In a piece titled “On Process”,
George Saunders discusses several interesting ideas about fiction. Saunders
starts his process by looking at a single sentence and repeating it until a
next step appears. Ideally the next step should come should come unwilled.
Saunders hopes that the forward movement of his stories feels natural,
instantaneous, and unstoppable. However the mechanism of this process is
mysterious. Where do narrative impulses come from and can their quality
improve? Saunders cares deeply about the quality of his writing, as most
fiction writers do, so it behooves him to understand process as much as
possible.
An enabling characteristic of
Saunders’ mentality is zero investment in the writing. Saunders wants to feels
like he is reading a piece for the first time. Saunders cares not about the
piece’s success or quality and focuses only on the story’s natural energy
divorced from any thematic aspirations. Saunders wants to keep it interesting
and believes that the most interesting connections come from the mind of
someone with zero previous experience with a given story.
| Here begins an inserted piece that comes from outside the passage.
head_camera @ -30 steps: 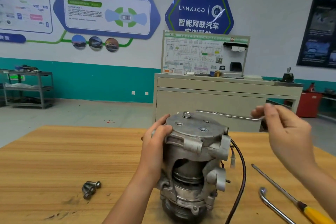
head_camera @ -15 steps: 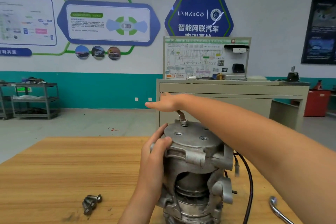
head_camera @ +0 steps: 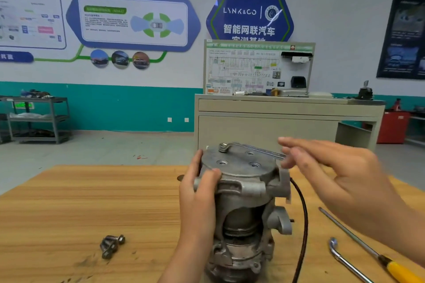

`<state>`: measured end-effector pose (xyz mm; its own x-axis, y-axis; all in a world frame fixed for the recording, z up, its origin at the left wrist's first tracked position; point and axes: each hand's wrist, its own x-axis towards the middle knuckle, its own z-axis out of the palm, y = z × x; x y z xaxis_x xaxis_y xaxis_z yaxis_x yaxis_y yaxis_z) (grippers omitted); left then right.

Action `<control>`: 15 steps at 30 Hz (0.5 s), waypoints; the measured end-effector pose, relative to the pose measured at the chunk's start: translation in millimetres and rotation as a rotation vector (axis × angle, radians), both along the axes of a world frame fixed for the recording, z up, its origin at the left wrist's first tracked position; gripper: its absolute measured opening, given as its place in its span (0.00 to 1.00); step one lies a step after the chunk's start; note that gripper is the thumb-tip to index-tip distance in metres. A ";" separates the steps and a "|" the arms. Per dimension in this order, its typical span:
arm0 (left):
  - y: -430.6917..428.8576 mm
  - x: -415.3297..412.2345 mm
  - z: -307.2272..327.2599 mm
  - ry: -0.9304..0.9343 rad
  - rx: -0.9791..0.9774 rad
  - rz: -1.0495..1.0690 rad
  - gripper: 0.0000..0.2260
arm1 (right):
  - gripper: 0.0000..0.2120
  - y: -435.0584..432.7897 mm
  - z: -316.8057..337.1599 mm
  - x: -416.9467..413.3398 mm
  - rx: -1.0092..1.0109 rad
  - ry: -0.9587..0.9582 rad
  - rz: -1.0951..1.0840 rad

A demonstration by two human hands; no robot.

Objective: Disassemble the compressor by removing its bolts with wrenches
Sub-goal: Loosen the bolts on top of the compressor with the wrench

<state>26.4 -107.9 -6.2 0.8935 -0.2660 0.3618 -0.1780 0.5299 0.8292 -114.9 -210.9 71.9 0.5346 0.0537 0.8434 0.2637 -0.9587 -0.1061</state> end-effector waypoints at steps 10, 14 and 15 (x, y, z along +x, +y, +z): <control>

The other critical idea for
Saunders is iteration, or repeating the process over and over until a story
becomes its own unique thing. On a given day, Saunders averages about three
readings, each followed by integrating changes into the text and generating a
new printout. Yet Saunders runs into trouble when he says, “the result will be
more like you, the writer, than even you, the ‘person’ is.” It’s difficult to
pinpoint what Saunders means by this.
He obviously supports the iterative process, but how does making
something more like the writer than the person improve quality? To clarify, I
think Saunders wants to keep his “real self” out of his writing because deep
down, he considers himself a boring person.
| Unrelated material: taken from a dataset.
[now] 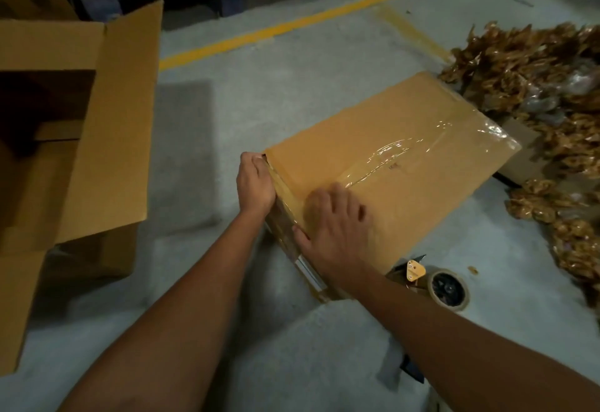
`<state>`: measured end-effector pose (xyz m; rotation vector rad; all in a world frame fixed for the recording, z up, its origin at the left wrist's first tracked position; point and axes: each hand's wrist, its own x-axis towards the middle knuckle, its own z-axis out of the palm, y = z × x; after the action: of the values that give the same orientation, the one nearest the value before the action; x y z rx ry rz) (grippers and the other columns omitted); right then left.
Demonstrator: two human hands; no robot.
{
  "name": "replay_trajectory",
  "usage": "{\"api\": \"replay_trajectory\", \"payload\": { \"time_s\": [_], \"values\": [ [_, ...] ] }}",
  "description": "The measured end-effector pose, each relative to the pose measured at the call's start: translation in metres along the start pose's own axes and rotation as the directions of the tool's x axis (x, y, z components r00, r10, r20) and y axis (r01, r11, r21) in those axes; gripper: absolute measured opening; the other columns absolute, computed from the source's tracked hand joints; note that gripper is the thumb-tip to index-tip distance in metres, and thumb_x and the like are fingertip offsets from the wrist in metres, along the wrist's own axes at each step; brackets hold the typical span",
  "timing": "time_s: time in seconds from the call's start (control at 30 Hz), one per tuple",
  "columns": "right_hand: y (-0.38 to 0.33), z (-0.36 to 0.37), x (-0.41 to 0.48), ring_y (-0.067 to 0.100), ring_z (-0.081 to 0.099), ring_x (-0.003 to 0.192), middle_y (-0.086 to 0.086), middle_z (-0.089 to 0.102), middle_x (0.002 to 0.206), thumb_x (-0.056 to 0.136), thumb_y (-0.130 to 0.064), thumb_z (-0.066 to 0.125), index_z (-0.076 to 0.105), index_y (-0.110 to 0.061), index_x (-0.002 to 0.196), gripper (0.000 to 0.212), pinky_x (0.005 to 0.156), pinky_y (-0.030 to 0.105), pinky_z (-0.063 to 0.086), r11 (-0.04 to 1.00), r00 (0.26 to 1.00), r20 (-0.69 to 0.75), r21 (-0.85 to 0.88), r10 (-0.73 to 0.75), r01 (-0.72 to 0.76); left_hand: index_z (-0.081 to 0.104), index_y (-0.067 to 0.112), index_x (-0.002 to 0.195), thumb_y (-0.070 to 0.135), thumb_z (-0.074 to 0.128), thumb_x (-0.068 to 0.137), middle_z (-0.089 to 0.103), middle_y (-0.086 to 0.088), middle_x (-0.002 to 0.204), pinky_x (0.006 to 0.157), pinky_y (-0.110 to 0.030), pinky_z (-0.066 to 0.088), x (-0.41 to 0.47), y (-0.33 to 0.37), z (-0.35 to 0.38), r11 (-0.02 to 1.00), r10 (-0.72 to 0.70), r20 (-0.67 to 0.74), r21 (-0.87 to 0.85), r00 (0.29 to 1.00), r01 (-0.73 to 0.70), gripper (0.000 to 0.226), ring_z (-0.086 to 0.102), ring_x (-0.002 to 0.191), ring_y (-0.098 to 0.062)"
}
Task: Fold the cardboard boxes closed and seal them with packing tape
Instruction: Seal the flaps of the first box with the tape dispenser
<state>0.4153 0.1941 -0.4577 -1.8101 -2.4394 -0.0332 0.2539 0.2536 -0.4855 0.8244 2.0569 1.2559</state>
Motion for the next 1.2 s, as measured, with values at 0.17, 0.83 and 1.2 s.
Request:
{"api": "replay_trajectory", "payload": {
  "time_s": [0.17,0.83,1.2],
  "values": [
    [-0.002,-0.008,-0.016,0.036,0.016,0.147,0.013,0.019,0.16,0.083,-0.082,0.021,0.026,-0.029,0.15,0.085,0.11,0.064,0.019,0.996,0.988,0.133,0.004,0.083,-0.084,0.054,0.008,0.109,0.029,0.034,0.105,0.062,-0.017,0.114,0.092,-0.043,0.041,-0.01,-0.001,-0.009,0.993,0.032,-0.104,0.112,0.994,-0.02,0.028,0.056,0.106,-0.033],
    [0.004,-0.038,-0.093,0.029,0.056,0.121,0.005,0.042,0.149,0.082,-0.047,0.072,0.01,-0.024,0.154,0.098,0.092,0.035,0.046,0.277,0.619,0.47,0.608,0.629,-0.744,0.053,0.004,0.108,0.073,0.037,0.089,0.06,-0.028,0.117,0.099,-0.053,0.042,-0.02,0.019,-0.06,0.669,0.146,0.092,0.725,0.985,-0.167,0.074,0.055,0.112,-0.045],
    [0.184,-0.024,0.05,0.037,0.015,0.147,0.017,0.016,0.16,0.081,-0.068,0.059,0.024,-0.015,0.151,0.094,0.118,0.053,0.021,0.677,0.736,0.087,0.33,0.672,-0.658,0.048,0.005,0.132,0.069,0.031,0.093,0.052,-0.028,0.126,0.11,-0.057,0.027,0.009,0.025,0.008,0.482,0.362,0.228,0.784,0.904,-0.391,0.077,0.047,0.119,-0.045]
  ]
}}
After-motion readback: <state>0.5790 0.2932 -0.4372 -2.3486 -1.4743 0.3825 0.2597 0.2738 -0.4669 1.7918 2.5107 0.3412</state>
So what is the point of fiction?
Why go through the trouble of Saunders’ intensive writing process? Well have no
fear because Saunders is here to give us the answer:
“Most of us, at a certain point in
our lives, come to understand that we are here to grow. To grow in love, patience, gentleness; to become more able
to deal with the harshness and victories of life with aplomb and generosity.
But how to do it? Art can be a way of training ourselves in these virtues – not
in a holy or precious or dogmatic way, but in the same way that a crazy night
on the town, or a catastrophic love affair, or a close brush with death, can
train us. Reality says: here I am. Likewise in a story, the truth says: here I
am, albeit in a strange garb.
Here is what I think Saunders is
getting at. To grow in virtue, people need “reality” checks. Normally people
get this from formative experiences but fiction can also provide it. Fiction
should mirror reality. The work should be an accurate encapsulation of a
realistic situation. If something is an accurate depiction of reality, it is
more likely to resonate
Ok, that is enough for now. I want
to stop before I jump to any more conclusions about what George Saunders may or
may not be trying to say. You can find the piece on the Kenyon Review website.